What to work on: Search the data below for the line containing "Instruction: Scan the", then please set down that line and all remaining ones exactly as written.
== Recorded information
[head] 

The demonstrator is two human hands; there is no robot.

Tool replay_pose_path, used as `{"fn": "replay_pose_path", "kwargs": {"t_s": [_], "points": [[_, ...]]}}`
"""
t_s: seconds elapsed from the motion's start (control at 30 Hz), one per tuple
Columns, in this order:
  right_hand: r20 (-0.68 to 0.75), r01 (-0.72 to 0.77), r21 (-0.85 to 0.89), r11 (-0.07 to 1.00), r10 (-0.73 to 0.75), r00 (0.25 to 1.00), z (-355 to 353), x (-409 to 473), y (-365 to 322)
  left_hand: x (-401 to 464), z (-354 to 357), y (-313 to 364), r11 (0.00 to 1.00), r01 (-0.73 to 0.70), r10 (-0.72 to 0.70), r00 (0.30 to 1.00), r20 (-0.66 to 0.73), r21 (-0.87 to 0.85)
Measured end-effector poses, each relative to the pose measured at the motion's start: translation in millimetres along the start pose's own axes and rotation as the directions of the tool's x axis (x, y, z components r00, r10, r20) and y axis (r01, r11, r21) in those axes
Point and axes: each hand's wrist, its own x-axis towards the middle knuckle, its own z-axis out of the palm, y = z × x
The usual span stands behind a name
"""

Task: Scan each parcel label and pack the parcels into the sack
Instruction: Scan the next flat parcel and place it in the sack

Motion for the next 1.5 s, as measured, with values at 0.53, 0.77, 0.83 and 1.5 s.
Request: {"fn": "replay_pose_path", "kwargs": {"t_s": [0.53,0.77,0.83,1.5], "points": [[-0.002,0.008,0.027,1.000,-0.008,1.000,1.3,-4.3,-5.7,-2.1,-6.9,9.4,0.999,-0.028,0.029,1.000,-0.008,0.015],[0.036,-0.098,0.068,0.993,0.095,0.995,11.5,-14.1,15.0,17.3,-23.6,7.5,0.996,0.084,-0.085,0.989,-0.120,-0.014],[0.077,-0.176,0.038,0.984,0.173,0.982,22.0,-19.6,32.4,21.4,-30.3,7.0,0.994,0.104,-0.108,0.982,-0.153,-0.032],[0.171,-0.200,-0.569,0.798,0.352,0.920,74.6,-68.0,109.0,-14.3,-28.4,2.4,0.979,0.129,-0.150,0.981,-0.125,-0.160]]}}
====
Answer for the task:
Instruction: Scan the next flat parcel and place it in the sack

Motion for the next 1.5 s, as measured, with values at 0.53, 0.77, 0.83 and 1.5 s.
Request: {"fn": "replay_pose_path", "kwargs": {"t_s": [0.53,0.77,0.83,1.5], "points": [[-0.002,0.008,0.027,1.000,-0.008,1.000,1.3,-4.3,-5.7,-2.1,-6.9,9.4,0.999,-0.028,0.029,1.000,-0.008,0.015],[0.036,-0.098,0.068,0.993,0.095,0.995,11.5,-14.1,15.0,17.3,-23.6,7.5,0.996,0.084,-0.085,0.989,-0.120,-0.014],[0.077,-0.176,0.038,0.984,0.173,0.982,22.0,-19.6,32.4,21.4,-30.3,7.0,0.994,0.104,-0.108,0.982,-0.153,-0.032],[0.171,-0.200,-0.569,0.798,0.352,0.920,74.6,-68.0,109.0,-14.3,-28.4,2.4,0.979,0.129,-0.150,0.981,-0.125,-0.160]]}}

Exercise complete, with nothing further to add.